Published November 20, 2009 10:07 pm - It may seem generous or even magnanimous that Anderson firefighters are willing to give up $890,000 in ambulance user fees (the city projects $1.05 million will be collected in 2010) to help balance the city’s budget.
Editorial: Why does fire department keep ambulance user fees?
It may seem generous or even magnanimous that Anderson firefighters are willing to give up $890,000 in ambulance user fees (the city projects $1.05 million will be collected in 2010) to help balance the city’s budget.
But the question persists: Why is it the firefighters’ money in the first place?
Wouldn’t it make more sense for the money always to go into the city’s general fund, so that council could decide to use it as needed?

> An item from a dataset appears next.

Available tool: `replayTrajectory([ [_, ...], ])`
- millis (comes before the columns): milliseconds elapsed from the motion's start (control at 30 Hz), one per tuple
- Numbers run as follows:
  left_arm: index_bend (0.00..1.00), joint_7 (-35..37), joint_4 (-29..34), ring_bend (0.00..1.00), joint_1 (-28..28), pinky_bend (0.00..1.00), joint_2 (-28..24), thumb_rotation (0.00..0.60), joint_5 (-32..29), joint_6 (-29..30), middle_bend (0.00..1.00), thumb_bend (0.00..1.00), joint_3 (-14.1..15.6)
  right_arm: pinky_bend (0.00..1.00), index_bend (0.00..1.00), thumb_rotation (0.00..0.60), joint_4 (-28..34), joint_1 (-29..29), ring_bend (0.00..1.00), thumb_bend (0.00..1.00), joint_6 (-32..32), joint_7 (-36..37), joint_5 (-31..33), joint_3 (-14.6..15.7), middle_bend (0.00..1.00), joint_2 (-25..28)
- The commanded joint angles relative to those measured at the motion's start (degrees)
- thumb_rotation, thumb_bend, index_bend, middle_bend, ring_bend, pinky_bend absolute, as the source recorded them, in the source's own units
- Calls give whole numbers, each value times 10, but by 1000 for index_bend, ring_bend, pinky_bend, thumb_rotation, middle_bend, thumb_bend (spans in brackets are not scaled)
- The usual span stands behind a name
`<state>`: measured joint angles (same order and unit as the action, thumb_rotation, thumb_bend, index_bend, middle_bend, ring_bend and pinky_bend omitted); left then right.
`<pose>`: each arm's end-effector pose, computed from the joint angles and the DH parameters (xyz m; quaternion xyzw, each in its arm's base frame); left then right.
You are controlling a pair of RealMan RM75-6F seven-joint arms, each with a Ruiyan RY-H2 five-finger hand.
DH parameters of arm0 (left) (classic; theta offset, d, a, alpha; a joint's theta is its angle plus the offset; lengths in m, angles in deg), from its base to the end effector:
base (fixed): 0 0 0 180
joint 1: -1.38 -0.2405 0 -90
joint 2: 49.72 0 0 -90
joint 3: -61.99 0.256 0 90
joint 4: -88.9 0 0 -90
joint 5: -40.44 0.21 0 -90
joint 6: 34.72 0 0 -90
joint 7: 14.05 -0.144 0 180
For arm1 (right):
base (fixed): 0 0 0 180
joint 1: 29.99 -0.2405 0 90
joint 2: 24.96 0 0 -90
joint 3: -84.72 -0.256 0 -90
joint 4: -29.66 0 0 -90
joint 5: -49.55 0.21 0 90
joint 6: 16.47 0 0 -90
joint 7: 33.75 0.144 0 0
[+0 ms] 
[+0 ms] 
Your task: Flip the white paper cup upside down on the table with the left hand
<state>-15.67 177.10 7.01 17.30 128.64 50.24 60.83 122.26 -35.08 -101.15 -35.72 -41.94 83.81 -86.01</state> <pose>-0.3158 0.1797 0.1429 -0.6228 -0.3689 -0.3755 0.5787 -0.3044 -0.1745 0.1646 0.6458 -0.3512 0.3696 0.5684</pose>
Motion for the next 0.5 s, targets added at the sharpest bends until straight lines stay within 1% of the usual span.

The practice of various city departments having their own little (or big) pot of self-generated money to be used within that department is a bad one. Such arrangements force city council to forfeit control of revenue that could be used for other purposes.
In this particular case, the user fees had been funneled into a fund to be used to upgrade fire equipment, purchase new trucks and maintain fire stations. Such a fund is important, since municipalities often find themselves in dire need of new fire trucks and police cars but haven’t set aside the money to buy them.
The firefighters’ offer to forfeit the money into the general fund, in this case, seems a bit less altruistic when you know that they wanted something specific out of the offer — the agreement that no firefighters be laid off.
City council approved the agreement last week, effectively tying its own hands. It should have sought to access the money for whatever council members felt was the most pressing need in the general fund. Instead, in two years, the money will begin feeding back into the fire equipment fund.
Council’s decision seemed dictated by the root problem — that user fees were going straight into the fire equipment fund. Council must fix that problem first by seeing that such user fees go into the general fund, out of which certain needs — such as saving money for new fire trucks — would be assigned.
The current arrangement gives the impression that city government isn’t one complete functioning entity, as much as it is a conglomeration of entities that compete against one another for resources and jealously guard their own pots of gold.